Reproduce verbatim the final portion of the material below, from the line containing "target: gray floor" through its last line, and nothing else.

**Supplied data**
==========
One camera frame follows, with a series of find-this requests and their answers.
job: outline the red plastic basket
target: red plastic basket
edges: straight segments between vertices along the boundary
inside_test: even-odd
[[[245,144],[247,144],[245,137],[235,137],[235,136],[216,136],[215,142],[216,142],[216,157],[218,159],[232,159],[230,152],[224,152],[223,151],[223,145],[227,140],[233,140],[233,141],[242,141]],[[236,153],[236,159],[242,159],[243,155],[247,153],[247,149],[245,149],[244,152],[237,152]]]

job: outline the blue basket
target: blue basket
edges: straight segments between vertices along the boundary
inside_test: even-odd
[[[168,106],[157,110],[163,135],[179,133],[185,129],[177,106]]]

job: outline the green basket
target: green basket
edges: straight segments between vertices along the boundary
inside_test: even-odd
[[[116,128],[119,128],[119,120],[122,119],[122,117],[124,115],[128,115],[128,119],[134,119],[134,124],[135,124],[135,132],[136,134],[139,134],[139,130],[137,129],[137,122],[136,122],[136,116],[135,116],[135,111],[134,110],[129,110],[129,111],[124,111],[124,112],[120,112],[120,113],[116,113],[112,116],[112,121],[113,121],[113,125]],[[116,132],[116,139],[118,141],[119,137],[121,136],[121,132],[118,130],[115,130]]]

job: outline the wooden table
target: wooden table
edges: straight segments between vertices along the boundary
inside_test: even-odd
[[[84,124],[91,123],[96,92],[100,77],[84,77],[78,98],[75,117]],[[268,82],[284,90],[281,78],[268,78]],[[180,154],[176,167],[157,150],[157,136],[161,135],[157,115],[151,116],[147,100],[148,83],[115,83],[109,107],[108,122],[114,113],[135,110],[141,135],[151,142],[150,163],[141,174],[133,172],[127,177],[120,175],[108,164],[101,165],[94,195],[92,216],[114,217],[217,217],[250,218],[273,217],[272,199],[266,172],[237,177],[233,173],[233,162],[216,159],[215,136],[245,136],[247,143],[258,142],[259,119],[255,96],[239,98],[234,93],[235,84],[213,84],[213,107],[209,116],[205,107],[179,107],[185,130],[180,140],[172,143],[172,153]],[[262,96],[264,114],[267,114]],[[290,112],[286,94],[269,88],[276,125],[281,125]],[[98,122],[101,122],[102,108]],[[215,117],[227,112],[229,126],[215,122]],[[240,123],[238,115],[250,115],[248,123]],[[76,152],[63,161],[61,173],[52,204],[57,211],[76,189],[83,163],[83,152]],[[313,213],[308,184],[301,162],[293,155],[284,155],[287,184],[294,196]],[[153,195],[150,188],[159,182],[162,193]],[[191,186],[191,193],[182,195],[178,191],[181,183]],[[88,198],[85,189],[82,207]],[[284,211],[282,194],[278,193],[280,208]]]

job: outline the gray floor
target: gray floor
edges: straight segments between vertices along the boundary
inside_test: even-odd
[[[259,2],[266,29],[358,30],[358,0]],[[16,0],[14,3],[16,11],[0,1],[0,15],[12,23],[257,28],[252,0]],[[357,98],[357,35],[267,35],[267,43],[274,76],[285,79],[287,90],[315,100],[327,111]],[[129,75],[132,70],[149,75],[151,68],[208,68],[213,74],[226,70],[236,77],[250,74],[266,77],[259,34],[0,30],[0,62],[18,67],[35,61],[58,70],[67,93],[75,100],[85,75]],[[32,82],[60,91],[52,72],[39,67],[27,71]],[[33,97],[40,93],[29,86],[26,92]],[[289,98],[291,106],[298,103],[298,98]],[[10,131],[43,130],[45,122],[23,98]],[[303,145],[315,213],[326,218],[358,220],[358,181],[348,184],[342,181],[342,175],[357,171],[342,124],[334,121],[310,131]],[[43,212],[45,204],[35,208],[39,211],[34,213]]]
==========
**Output**
target: gray floor
edges: straight segments between vertices along the boundary
inside_test: even-odd
[[[259,2],[266,29],[358,30],[358,0]],[[16,0],[14,3],[16,11],[0,1],[0,15],[12,23],[257,28],[252,0]],[[357,98],[357,35],[267,35],[267,43],[274,76],[285,79],[287,90],[315,100],[327,111]],[[129,75],[132,70],[149,75],[151,68],[208,68],[213,74],[226,70],[236,77],[250,74],[266,77],[259,34],[0,30],[0,62],[18,67],[35,61],[58,70],[67,93],[75,100],[85,75]],[[32,82],[60,91],[52,72],[39,67],[27,71]],[[33,97],[40,93],[29,86],[26,92]],[[289,98],[291,106],[298,103],[298,98]],[[10,131],[43,130],[45,122],[23,98]],[[303,145],[315,213],[326,218],[358,220],[358,181],[348,184],[342,181],[342,175],[357,171],[342,124],[334,121],[310,131]],[[43,212],[45,204],[35,208],[39,211],[34,213]]]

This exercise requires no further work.